> _YOUR TASK_
When you reach the line in the data below that contains "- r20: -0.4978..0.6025", please start repeating lines exactly, and stop after the line that contains "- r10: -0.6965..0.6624", repeating nothing else.

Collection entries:
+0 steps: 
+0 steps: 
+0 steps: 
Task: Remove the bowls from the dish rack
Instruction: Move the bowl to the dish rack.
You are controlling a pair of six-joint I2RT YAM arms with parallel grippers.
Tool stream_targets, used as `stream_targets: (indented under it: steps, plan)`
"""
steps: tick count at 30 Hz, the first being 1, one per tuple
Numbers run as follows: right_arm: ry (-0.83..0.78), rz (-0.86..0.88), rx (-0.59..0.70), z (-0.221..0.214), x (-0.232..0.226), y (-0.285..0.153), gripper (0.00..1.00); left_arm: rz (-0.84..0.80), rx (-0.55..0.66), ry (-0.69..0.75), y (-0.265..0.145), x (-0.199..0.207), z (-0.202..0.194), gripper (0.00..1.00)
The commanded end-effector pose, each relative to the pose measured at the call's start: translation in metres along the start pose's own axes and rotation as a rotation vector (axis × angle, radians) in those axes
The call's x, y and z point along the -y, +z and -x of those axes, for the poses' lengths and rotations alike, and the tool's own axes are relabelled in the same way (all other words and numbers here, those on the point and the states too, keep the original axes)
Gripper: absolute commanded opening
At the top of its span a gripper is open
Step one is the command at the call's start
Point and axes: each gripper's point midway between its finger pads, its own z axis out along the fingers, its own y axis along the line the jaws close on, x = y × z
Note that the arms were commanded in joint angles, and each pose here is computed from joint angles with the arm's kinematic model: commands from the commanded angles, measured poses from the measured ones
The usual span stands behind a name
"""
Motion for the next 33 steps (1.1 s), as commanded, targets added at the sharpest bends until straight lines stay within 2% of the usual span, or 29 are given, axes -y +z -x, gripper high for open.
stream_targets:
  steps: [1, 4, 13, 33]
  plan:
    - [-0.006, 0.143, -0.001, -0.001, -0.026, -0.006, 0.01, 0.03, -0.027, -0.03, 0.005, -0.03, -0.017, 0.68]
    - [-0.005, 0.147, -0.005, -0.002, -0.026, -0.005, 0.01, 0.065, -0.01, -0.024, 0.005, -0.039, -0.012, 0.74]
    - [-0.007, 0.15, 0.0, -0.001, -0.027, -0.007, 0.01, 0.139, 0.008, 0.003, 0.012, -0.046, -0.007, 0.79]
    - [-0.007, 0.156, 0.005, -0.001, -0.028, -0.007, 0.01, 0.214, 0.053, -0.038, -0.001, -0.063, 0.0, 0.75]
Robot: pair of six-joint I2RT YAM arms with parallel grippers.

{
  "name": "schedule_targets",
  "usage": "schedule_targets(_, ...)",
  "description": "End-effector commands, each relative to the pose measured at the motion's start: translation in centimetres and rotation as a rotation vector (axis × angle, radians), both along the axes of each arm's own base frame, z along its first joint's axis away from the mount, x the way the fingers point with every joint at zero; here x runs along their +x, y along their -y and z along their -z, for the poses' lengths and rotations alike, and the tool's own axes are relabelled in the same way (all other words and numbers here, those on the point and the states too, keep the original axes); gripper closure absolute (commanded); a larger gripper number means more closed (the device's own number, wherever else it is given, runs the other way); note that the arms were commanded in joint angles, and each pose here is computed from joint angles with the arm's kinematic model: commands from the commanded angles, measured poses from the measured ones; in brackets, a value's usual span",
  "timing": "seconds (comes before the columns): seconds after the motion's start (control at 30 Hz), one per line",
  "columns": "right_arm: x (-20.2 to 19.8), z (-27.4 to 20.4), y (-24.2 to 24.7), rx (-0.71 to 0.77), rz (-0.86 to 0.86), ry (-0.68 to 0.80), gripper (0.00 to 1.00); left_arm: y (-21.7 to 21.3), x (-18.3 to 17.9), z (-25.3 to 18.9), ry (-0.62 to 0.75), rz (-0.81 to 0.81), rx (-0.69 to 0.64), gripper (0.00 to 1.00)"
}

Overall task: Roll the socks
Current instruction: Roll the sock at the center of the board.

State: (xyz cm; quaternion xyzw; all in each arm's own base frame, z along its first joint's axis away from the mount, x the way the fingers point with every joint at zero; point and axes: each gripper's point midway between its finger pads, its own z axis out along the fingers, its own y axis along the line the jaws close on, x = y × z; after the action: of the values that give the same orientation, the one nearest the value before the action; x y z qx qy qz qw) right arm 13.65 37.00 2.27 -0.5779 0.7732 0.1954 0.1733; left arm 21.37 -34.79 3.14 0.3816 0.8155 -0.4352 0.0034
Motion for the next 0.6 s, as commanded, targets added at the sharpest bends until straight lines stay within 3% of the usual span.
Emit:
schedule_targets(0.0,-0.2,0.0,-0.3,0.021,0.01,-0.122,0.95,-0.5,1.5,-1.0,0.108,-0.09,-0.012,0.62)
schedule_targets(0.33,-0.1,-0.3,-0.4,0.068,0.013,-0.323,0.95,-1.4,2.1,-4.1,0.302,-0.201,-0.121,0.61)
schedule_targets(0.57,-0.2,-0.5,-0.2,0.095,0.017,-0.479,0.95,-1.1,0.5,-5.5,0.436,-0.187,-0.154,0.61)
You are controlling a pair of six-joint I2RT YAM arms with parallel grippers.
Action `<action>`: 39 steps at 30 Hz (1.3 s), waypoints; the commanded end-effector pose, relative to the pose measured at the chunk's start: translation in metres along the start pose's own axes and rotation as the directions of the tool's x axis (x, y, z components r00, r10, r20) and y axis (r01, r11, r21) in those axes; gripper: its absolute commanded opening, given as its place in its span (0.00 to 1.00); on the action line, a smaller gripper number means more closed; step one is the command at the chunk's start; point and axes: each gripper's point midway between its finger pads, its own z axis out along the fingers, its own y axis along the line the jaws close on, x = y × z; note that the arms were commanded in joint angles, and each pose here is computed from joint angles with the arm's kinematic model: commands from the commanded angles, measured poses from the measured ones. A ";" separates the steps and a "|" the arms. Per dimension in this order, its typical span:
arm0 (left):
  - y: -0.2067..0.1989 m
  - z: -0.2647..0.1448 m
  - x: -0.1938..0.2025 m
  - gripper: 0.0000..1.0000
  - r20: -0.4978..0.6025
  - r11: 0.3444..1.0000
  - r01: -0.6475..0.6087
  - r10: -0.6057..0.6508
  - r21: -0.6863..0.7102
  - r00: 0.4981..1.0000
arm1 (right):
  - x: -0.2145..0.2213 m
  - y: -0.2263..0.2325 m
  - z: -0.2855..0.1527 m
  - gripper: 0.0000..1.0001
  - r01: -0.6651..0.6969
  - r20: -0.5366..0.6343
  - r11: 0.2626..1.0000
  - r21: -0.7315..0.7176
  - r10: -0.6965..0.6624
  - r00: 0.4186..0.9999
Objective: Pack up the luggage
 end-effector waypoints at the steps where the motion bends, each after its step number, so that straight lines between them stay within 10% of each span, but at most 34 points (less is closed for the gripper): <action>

> _EXERCISE ANSWER_
  - r20: -0.4978..0.6025
  - r11: 0.3444..1.0000
  - r01: -0.6475..0.6087
  - r10: -0.6057..0.6508
  - r21: -0.6863..0.7102
  - r00: 0.4981..1.0000
arm1 (right):
  - x: -0.2145..0.2213 m
  - y: -0.2263..0.2325 m
  - z: -0.2855..0.1527 m
  - gripper: 0.0000..1.0001
  - r01: -0.6651..0.6969
  - r20: -0.5366..0.6343
  - r11: 0.2626..1.0000
  - r21: -0.7315..0.7176
  - r10: -0.6965..0.6624

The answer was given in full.